Today marks the first day of the first month of the new year, based on the Chinese lunar calendar. For millions of Chinese worldwide, the Lunar New Year is the single most important annual holiday. It is a time for family and friends, food and feasting, as well as fun and festivities. Even if you aren’t ethnically Chinese, the start of the Lunar New Year is an excellent opportunity to consider doing the following:
1. Clean house
It is a tradition for the Chinese to do a deep cleaning of their house in preparation for the new year, and what better time than now to purge clutter and get organized, or even an excuse to redecorate. The reasoning behind this spring cleaning is to literally “sweep out the old in order to usher in the new.” Cleaning house also means settling all unfinished business to start afresh for the new year: Paying off debts, settling disputes, and reconciling any outstanding matters so they don’t carry forward to the new year. Cleaning house, both literally and figuratively, is a great way to start the year with a clean slate.
2. Wear red
The color red is associated with the Lunar New Year, whether it is found in red clothes, red decorations, or red envelopes. To the Chinese, red is associated with joy and happiness, luck and auspiciousness, as well as wealth and fortune. In scientific studies, wearing the color red has been proven to be more attractive, as the vibrant hue is psychologically associated with power and desirability. Not only does this color carry much meaning, but it also affects our perception and behavior in profound ways. Moreover, to celebrate the new year it is also customary to wear new clothes.

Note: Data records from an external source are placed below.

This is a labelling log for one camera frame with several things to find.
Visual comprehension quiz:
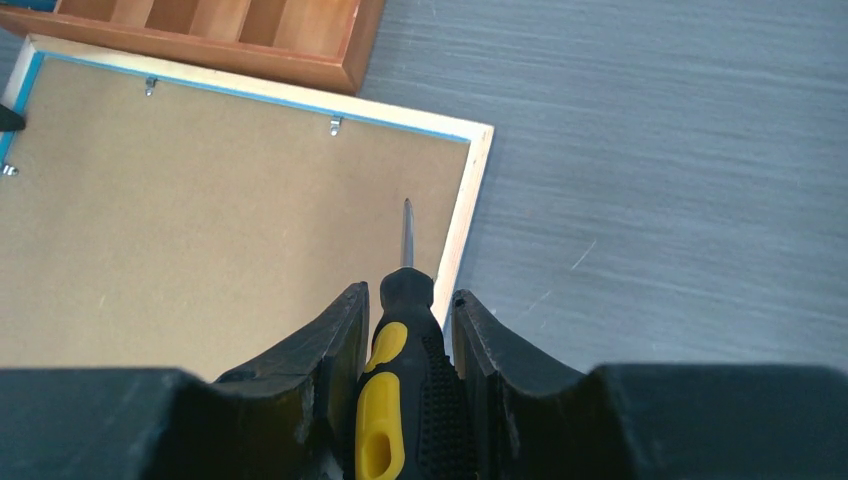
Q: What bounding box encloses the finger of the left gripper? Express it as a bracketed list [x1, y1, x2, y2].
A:
[0, 105, 26, 133]

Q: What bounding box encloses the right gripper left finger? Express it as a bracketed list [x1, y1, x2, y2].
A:
[1, 282, 369, 479]

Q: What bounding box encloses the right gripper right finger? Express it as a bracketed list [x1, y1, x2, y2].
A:
[452, 290, 847, 479]

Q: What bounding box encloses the black yellow screwdriver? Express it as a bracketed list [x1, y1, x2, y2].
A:
[343, 200, 478, 479]

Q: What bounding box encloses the blue picture frame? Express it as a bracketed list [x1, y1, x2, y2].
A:
[1, 35, 494, 380]

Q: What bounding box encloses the orange compartment tray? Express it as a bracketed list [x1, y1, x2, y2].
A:
[1, 0, 384, 95]

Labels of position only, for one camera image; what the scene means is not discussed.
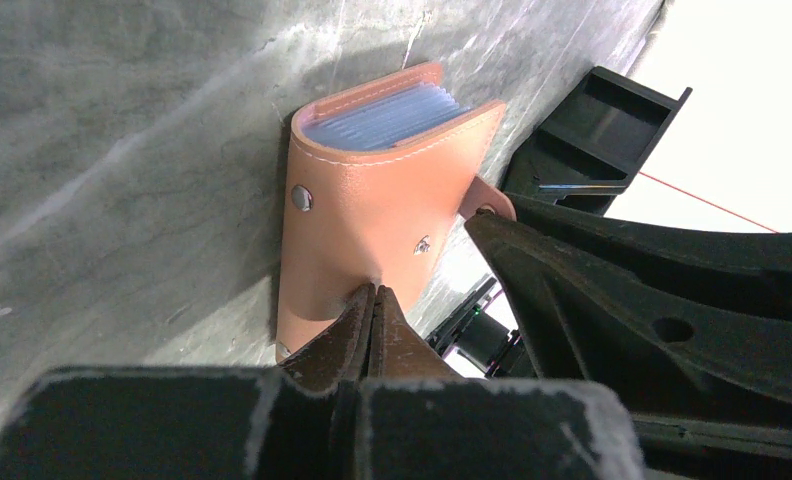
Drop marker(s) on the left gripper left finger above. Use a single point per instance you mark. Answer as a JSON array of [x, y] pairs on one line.
[[293, 421]]

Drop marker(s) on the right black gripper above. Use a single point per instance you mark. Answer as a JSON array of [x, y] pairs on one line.
[[582, 317]]

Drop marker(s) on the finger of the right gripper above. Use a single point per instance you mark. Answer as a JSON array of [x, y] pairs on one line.
[[748, 273]]

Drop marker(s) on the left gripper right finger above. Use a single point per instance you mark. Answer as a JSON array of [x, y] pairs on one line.
[[434, 428]]

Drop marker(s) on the black card box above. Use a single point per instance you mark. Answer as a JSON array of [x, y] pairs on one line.
[[590, 148]]

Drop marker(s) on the brown leather card holder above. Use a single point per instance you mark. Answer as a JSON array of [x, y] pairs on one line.
[[374, 184]]

Knowing this, what better way to welcome the new year than to go out and buy something new, something red?
3. Spend time with family
Spending quality time with family is arguably the most important aspect of the Lunar New Year. Often, the evening preceding New Year’s Day is a festive occasion for Chinese families, including mine, to gather together for an annual reunion dinner. Our dinner table is filled with dishes that signify prosperity and abundance – tangerine oranges, fish, glass noodles, sticky rice, rice cake, and shrimp, among others. Another annual post-dinner tradition for my family is for all the kids to perform a talent in order to receive red envelopes with money. And so for me, the start of the new year is a wonderful reminder of the significance of family. As I’ve gotten older, I sincerely cherish celebrating the Lunar New Year. Not only does it help me reconnect with my roots and celebrate my culture, but also allows me to be merry with my entertainingly chaotic extended family. Indeed, it is an annual holiday that is much anticipated and even more appreciated.